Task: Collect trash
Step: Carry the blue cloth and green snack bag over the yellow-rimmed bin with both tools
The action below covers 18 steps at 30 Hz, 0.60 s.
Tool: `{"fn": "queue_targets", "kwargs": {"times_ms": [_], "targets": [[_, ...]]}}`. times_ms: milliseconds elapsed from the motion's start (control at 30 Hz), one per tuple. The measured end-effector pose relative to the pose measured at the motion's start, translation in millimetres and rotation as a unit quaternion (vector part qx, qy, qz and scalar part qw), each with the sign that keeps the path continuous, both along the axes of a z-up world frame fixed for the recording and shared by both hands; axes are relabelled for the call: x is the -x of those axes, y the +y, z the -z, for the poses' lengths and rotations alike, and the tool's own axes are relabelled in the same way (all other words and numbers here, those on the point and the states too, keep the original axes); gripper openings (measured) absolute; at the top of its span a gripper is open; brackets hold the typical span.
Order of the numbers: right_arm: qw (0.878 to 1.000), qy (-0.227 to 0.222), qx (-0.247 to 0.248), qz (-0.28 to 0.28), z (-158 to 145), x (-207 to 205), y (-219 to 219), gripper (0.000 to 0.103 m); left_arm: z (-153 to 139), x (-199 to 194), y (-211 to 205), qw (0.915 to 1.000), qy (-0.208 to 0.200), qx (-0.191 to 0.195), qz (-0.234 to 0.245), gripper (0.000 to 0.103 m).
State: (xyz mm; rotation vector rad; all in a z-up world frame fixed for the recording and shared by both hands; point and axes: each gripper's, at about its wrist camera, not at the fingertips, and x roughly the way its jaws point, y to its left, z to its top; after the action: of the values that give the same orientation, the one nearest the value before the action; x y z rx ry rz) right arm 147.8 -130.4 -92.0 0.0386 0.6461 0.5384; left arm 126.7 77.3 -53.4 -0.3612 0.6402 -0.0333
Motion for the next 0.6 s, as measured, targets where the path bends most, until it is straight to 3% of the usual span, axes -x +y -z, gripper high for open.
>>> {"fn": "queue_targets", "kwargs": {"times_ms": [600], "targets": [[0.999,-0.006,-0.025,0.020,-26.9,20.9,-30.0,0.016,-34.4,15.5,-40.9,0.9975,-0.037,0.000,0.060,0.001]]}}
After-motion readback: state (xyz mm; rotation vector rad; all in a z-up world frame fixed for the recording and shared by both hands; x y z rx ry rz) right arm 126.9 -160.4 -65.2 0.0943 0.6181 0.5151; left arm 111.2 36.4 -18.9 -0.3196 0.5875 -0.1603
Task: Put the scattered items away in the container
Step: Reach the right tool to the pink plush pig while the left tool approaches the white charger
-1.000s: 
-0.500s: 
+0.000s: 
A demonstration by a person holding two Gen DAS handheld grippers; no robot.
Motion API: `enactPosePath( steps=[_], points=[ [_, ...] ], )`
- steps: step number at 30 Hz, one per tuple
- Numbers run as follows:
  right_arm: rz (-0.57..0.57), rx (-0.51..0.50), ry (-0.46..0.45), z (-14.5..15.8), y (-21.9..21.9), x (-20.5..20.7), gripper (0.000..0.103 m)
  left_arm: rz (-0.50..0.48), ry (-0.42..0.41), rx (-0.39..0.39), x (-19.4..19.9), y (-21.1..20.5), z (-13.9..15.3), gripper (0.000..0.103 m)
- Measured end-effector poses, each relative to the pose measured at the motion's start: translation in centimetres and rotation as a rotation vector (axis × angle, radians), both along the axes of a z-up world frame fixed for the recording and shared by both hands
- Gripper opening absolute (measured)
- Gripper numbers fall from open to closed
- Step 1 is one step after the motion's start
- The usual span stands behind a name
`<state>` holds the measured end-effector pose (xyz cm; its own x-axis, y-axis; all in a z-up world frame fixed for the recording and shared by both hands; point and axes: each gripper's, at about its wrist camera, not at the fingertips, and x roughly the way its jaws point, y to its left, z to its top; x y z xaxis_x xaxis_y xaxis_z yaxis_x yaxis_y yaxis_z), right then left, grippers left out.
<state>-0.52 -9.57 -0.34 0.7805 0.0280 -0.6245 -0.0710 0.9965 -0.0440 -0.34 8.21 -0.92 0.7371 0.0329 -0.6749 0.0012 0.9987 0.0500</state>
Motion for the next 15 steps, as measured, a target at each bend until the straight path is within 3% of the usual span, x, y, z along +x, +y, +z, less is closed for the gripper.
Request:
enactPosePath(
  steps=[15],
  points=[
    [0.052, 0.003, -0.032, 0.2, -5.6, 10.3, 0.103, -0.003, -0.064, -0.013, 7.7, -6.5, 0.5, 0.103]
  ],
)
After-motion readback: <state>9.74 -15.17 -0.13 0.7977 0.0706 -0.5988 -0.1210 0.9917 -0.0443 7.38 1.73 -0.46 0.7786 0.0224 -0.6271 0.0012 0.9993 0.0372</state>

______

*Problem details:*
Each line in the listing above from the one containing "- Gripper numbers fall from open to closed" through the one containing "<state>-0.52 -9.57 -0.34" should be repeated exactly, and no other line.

*Exercise solution:*
- Gripper numbers fall from open to closed
- Step 1 is one step after the motion's start
- The usual span stands behind a name
`<state>` holds the measured end-effector pose (xyz cm; its own x-axis, y-axis; all in a z-up world frame fixed for the recording and shared by both hands; point and axes: each gripper's, at about its wrist camera, not at the fingertips, and x roughly the way its jaws point, y to its left, z to its top; x y z xaxis_x xaxis_y xaxis_z yaxis_x yaxis_y yaxis_z), right then left, grippers left out.
<state>-0.52 -9.57 -0.34 0.7805 0.0280 -0.6245 -0.0710 0.9965 -0.0440 -0.34 8.21 -0.92 0.7371 0.0329 -0.6749 0.0012 0.9987 0.0500</state>

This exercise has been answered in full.